■ ASSIGNMENT: Copy every line below where the string "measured" is found.

■ PROVIDED MATERIAL:

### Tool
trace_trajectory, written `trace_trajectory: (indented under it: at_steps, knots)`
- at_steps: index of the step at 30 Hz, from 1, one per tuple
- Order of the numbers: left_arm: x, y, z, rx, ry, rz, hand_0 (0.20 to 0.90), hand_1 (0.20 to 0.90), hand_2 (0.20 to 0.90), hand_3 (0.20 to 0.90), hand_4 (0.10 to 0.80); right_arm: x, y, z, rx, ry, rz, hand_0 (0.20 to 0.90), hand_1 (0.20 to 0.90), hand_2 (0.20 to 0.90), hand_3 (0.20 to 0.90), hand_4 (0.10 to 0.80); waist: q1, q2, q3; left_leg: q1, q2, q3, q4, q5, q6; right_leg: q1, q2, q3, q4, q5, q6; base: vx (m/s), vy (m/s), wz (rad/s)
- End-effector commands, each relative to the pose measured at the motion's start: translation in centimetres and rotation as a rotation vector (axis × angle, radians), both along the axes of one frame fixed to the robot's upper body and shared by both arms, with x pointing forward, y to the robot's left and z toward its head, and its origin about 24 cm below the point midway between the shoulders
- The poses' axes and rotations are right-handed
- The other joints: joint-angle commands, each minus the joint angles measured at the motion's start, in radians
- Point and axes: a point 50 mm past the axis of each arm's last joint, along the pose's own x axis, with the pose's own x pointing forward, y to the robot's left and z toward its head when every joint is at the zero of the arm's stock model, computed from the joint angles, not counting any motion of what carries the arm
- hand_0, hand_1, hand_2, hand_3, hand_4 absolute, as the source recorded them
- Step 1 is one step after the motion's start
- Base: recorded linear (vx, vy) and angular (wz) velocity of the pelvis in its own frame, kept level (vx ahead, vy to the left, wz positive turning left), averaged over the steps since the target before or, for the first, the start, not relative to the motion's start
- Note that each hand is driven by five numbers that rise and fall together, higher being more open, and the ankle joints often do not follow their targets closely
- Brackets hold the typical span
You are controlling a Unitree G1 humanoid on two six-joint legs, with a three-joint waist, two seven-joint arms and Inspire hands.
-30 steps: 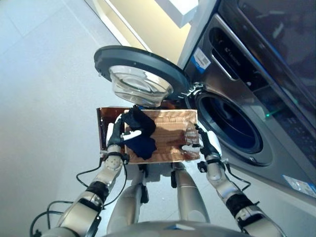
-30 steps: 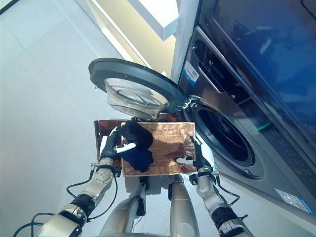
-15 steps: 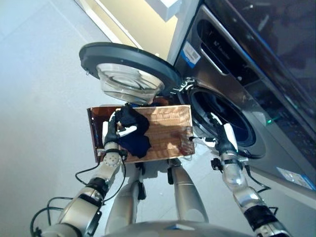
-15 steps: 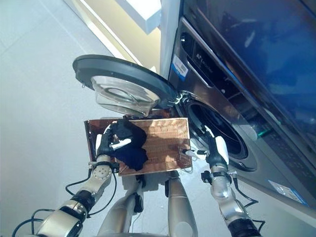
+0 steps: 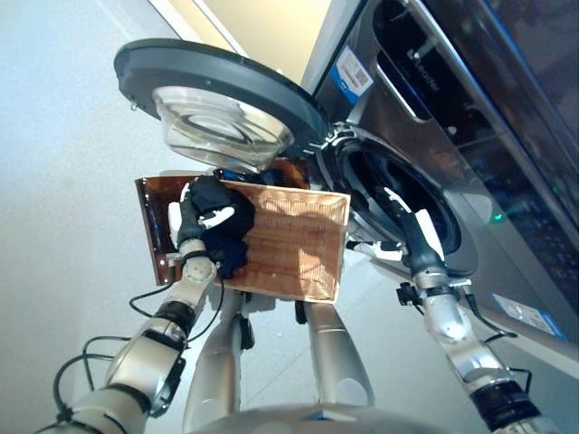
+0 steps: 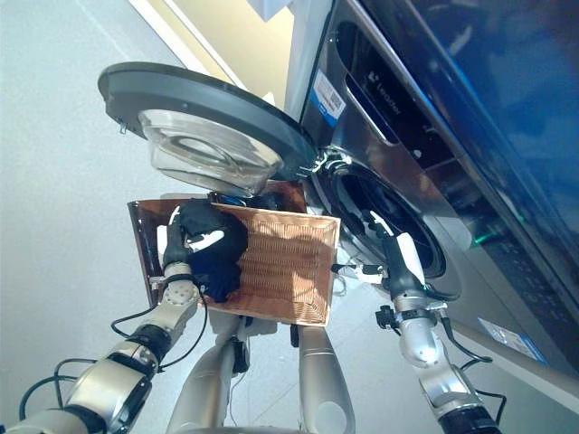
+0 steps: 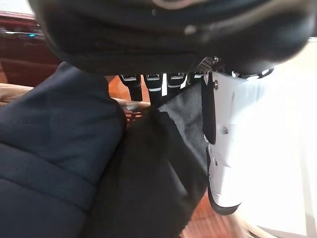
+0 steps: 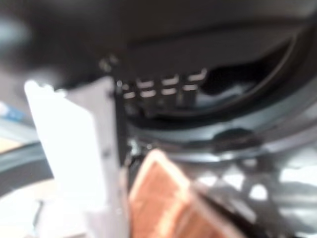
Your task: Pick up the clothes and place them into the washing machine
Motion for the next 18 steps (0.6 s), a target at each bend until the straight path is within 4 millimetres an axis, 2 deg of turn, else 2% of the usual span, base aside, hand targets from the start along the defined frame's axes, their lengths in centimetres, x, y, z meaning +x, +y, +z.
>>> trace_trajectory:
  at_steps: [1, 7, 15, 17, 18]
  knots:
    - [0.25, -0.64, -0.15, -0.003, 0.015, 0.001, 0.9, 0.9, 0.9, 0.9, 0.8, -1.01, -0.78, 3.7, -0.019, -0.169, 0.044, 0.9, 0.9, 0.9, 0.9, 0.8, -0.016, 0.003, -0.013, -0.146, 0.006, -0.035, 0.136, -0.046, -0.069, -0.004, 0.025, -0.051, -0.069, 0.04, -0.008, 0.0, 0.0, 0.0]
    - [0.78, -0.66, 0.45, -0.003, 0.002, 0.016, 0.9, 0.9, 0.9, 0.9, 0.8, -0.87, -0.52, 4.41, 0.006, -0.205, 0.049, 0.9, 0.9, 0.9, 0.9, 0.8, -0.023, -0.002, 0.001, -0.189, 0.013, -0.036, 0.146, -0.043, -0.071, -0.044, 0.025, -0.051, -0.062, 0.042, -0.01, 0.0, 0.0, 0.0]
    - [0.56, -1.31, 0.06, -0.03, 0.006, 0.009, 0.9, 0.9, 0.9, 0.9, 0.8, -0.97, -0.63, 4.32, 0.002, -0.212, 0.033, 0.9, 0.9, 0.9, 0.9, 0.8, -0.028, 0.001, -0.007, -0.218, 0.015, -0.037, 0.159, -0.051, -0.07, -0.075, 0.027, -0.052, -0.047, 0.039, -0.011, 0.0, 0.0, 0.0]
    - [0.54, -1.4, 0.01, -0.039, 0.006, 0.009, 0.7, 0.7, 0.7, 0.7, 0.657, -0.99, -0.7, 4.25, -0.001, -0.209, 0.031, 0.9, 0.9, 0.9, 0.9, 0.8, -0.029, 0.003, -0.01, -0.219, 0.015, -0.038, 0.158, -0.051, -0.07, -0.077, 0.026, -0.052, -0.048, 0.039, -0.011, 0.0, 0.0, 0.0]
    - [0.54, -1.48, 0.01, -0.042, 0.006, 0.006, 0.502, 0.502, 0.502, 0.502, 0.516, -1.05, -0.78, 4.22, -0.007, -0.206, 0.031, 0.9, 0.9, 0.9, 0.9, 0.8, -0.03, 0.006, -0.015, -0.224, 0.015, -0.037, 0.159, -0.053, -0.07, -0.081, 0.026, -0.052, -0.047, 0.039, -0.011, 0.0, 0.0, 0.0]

■ RESPONSE TO THIS TASK:
- End-effector commands, each relative to the pose measured at the motion's start: translation in centimetres and rotation as a rotation vector (axis × angle, radians), both along the axes of one frame fixed to the robot's upper body and shared by both arms, with x pointing forward, y to the robot's left and z toward its head, and its origin about 24 cm below the point midway between the shoulders
- The other joints: joint-angle commands, each minus the joint angles measured at the motion's start, in radians

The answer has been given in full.